The Government had been very quick and fast in proposing a RM60 billion fund to try to shore up the Kuala Lumpur stock market until the Kuala Lumpur Stock Exchange Composite Index could return to 1,000 points, but it had been very tardy and indifferent in approving a special fund to deal with the health-threatening haze crisis in the country and the emergency in Sarawak, although the Air Pollutant Index (API) index had crashed through the maximum 500 mark to reach 839 in Kuching two days ago.

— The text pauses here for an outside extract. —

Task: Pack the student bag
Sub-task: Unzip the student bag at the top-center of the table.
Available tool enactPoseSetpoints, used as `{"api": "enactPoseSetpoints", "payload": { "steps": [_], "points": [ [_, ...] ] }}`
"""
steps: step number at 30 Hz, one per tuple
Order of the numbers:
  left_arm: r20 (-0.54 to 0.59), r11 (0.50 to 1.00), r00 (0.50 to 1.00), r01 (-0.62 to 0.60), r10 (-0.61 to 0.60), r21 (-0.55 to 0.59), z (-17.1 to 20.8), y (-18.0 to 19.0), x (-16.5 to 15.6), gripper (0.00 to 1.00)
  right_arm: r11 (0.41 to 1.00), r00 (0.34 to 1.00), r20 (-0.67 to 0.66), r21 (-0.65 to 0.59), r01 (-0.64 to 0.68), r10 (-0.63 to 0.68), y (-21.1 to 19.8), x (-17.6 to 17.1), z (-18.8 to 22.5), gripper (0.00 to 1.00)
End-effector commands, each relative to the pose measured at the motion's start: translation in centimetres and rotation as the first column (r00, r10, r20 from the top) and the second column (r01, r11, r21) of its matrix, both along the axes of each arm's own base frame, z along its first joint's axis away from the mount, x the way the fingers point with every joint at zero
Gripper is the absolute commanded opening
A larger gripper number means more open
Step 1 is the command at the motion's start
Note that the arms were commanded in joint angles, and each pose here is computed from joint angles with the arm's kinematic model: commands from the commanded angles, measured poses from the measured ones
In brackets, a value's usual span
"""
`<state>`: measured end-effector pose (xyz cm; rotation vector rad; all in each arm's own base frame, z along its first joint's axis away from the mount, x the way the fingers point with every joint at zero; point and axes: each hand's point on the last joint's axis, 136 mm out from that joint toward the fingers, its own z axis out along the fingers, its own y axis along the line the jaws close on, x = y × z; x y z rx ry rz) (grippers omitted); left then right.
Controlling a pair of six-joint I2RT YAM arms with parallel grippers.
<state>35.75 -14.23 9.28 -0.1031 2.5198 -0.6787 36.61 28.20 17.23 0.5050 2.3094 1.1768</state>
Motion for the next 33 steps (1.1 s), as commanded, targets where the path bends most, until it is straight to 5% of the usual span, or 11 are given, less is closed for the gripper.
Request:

Yesterday, the Minister for Science, Technology and Environment, Datuk Law Hieng Ding said the Cabinet had brought forward the date for the construction of 50 API monitoring stations in the country rather than to wait until the end of the Seventh Malaysia Plan in the year 2,000. But in view of the worst air pollution crisis faced by Malaysia, such a decision is inadequate, and the government must immediately approve and implement the construction of more API monitoring stations. This is urgent and necessary. Kuala Lumpur and Petaling Jaya need more stations to give more accurate and reliable readings of air pollution levels. Penang Island should have more than one API monitoring station, when there is not a single one at present. There should also be better coverage of API centres in Sabah and Sarawak.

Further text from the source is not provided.